### INFORMATION SUPPLIED

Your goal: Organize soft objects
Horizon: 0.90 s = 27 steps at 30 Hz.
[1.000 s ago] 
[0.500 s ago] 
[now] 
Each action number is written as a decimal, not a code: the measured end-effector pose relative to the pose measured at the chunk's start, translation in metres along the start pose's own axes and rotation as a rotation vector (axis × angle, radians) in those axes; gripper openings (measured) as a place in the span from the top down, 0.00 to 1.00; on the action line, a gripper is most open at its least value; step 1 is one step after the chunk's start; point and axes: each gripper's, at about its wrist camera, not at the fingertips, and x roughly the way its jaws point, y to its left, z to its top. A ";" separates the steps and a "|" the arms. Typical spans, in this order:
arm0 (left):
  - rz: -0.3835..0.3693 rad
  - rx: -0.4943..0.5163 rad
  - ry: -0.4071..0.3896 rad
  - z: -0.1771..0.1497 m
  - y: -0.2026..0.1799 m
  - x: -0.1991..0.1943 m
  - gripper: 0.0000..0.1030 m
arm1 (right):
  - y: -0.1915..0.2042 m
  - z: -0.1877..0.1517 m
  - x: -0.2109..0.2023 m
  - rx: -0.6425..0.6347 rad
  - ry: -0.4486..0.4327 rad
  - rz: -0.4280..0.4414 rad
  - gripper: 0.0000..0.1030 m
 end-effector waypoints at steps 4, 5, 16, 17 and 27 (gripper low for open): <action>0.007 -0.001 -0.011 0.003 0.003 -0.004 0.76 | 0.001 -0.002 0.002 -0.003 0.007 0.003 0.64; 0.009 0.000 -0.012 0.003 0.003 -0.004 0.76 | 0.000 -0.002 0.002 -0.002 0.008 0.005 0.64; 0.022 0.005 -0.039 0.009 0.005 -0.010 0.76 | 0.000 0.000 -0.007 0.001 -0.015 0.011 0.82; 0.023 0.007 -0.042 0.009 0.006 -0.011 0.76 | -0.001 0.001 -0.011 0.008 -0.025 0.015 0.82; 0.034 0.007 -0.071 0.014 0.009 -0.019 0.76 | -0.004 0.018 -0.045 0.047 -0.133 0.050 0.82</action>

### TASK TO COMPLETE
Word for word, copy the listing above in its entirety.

### EXERCISE SOLUTION
Your goal: Organize soft objects
Horizon: 0.90 s = 27 steps at 30 Hz.
[1.000 s ago] 
[0.500 s ago] 
[now] 
Each action number is written as a decimal, not a code: the measured end-effector pose relative to the pose measured at the chunk's start, translation in metres along the start pose's own axes and rotation as a rotation vector (axis × angle, radians) in those axes; gripper openings (measured) as a place in the span from the top down, 0.00 to 1.00; on the action line, a gripper is most open at its least value; step 1 is one step after the chunk's start; point and axes: each gripper's, at about its wrist camera, not at the fingertips, and x roughly the way its jaws point, y to its left, z to its top. A ";" separates the steps and a "|" the arms. Typical spans, in this order:
arm0 (left):
  - rz: -0.3835..0.3693 rad
  - rx: -0.4943..0.5163 rad
  - ry: -0.4071..0.3896 rad
  - z: -0.1771..0.1497 m
  - y: -0.2026..0.1799 m
  - x: -0.1991..0.1943 m
  - gripper: 0.0000..0.1030 m
arm1 (right):
  - y: -0.1915..0.2042 m
  - z: -0.1877..0.1517 m
  - x: -0.2109..0.2023 m
  - rx: -0.6425..0.6347 rad
  - ry: -0.4486..0.4327 rad
  - rz: -0.4280..0.4414 rad
  - gripper: 0.0000..0.1030 m
 end-effector waypoints at steps 4, 5, 16, 17 and 27 (gripper low for open): <action>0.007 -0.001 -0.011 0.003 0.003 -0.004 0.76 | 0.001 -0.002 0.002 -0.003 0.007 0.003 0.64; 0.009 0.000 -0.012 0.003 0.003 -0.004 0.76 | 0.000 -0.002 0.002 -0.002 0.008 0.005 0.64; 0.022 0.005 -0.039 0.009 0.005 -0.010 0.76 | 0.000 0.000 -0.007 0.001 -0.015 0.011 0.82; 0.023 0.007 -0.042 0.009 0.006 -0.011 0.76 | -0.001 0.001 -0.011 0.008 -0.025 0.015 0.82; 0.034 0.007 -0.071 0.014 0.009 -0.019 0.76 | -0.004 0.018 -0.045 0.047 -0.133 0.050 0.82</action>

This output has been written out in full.